Required work →
Which lines in the data below contain the word "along"? Return each of them.

☆ ☆ ☆ ☆ ☆ ☆ ☆

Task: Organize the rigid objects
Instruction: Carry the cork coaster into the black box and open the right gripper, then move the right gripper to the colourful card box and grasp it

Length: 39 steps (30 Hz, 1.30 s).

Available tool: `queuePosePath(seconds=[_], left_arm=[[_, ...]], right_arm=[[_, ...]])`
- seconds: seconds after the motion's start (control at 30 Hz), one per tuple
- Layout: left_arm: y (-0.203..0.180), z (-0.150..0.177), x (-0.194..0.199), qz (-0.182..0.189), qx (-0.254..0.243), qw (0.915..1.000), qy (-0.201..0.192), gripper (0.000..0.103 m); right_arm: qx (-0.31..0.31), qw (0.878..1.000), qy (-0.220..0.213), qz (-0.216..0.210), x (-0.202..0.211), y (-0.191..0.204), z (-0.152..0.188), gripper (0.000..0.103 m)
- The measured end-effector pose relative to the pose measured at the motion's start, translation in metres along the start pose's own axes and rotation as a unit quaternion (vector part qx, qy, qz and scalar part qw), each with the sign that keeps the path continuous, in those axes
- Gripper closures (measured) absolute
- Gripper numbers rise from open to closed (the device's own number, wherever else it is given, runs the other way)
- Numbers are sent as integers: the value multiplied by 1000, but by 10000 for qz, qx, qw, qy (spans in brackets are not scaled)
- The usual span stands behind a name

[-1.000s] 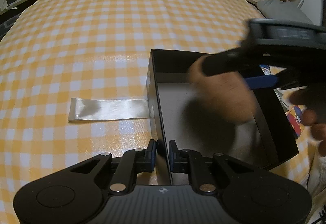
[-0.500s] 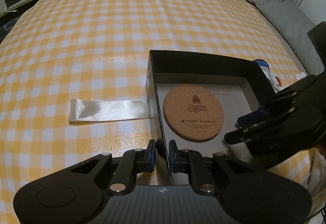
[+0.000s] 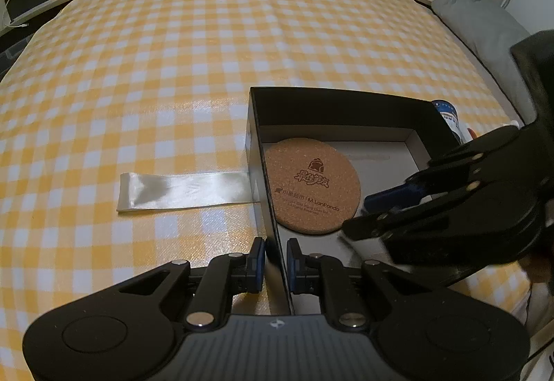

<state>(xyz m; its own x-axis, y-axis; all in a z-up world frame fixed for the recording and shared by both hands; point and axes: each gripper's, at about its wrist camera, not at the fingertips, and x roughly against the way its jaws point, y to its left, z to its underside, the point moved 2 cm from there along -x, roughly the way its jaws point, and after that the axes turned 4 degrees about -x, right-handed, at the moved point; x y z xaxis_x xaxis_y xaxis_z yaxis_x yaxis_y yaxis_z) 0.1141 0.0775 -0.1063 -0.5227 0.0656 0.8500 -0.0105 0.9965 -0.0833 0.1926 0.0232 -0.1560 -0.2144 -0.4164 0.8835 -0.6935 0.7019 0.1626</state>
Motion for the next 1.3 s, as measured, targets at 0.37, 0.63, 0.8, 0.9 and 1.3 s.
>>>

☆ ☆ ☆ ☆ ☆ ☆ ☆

Exercise solution →
- The measured end-effector pose relative to the pose measured at the motion's start, translation in metres along the start pose's own axes and rotation as a unit quaternion (vector part qx, qy, qz and scalar part qw), each with the sign that keeps the path continuous, in those axes
<state>(xyz m; its own x-axis, y-axis; all in a z-up world frame fixed for the recording and shared by both hands; point and axes: each gripper's, at about its wrist camera, not at the fingertips, and x roughly against the way its jaws point, y to its left, z to its underside, the point moved 2 cm from there along -x, roughly the way its jaws point, and after that the axes turned 4 degrees about -x, right-handed, at the moved point; x y z xaxis_x xaxis_y xaxis_z yaxis_x yaxis_y yaxis_z) 0.1141 0.0775 -0.1063 -0.5227 0.0656 0.8500 -0.0105 0.9965 -0.0833 0.1926 0.0232 -0.1560 -0.2144 -0.4164 0.8835 -0.6935 0.7019 0.1626</state>

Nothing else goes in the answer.